Please return the lines of the data that contain "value".

────────────────────────────────────────

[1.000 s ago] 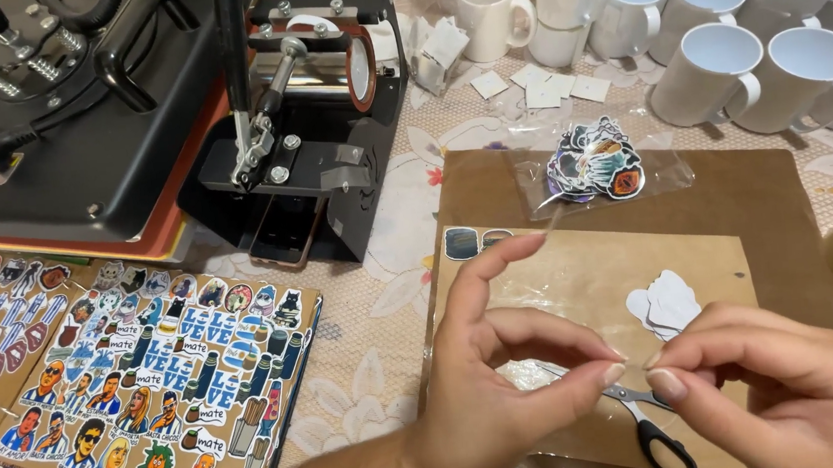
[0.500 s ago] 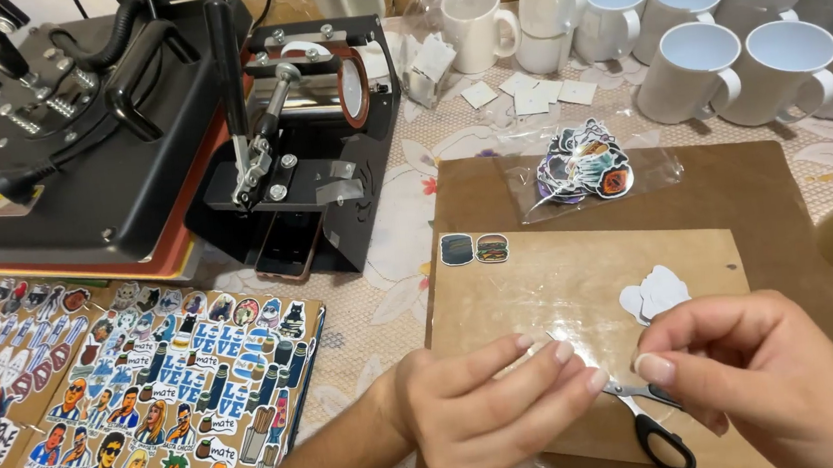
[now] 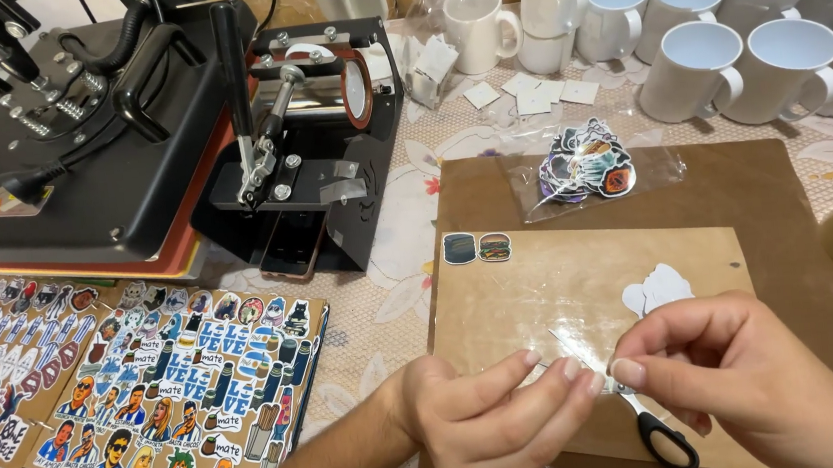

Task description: Peeling stickers from a sheet and organizing them on a work surface alongside other loose stickers.

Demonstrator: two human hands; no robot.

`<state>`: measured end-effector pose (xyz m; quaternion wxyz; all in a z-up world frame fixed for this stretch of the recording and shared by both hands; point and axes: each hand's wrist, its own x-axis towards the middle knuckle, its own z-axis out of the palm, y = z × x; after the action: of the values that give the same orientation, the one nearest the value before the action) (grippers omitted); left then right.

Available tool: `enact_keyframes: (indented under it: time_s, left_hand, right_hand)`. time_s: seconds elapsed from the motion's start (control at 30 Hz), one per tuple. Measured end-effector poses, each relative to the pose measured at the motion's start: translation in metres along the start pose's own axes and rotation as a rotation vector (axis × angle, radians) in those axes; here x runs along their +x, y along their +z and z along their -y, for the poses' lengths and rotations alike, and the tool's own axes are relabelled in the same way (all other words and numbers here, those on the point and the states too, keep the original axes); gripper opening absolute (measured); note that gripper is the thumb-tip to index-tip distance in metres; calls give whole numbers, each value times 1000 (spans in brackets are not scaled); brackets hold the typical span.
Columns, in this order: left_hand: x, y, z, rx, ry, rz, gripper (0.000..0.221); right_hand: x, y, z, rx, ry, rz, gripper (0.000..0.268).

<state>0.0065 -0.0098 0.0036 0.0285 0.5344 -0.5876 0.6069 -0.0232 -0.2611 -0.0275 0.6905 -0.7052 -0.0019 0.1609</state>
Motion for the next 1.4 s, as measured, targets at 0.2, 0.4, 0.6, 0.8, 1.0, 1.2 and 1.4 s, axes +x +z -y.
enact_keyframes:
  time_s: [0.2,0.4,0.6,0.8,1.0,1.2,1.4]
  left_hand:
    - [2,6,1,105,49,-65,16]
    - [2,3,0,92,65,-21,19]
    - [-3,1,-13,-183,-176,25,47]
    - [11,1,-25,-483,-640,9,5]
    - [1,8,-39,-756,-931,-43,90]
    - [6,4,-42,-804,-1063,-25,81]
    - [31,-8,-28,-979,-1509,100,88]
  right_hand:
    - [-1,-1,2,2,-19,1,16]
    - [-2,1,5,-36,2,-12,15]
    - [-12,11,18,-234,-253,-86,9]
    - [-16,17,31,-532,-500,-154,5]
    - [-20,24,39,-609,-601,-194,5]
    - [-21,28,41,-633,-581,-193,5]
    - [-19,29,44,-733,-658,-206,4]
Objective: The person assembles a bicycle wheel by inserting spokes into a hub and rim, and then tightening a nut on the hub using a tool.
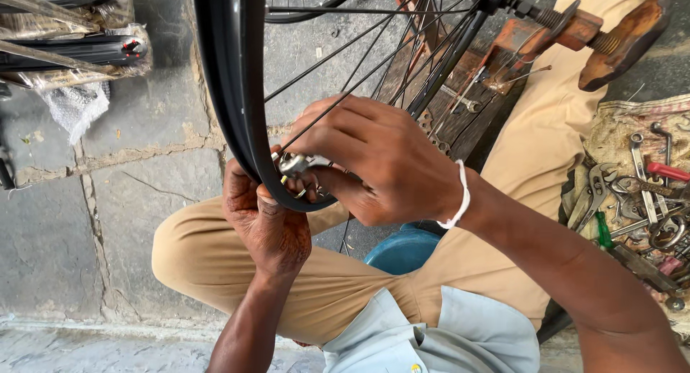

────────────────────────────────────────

== WRITTEN RESPONSE ==
`<state>`: measured end-effector pose (xyz m; quaternion wxyz; all in a z-up world frame fixed for this stretch of the recording and shared by both hands; point and axes: each hand's wrist, its own x-axis towards the middle knuckle, its own z-axis out of the palm, y = z × x; after the action: of the values that give the same orientation, the one nearest the value before the action) (grippers omitted); left then right.
Available tool: `enact_keyframes: (indented under it: time_s, left_hand, right_hand)`. time_s: seconds elapsed from the motion's start (control at 30 Hz), one per tuple. Measured end-effector poses, each relative to the pose measured at the motion's start: translation in metres along the start pose's own axes and rotation as a rotation vector (axis × angle, radians) in those axes; here x runs along their +x, y along their +z and z along their -y, for the poses' lengths and rotations alike, and the tool's own axes are relabelled in the same way (all other words and numbers here, those on the point and the states too, keep the original axes); gripper opening absolute (measured); note that gripper is the thumb-tip to index-tip distance in metres; calls give whole numbers, each value times 1000 (spans in brackets are not scaled); brackets hold the typical span.

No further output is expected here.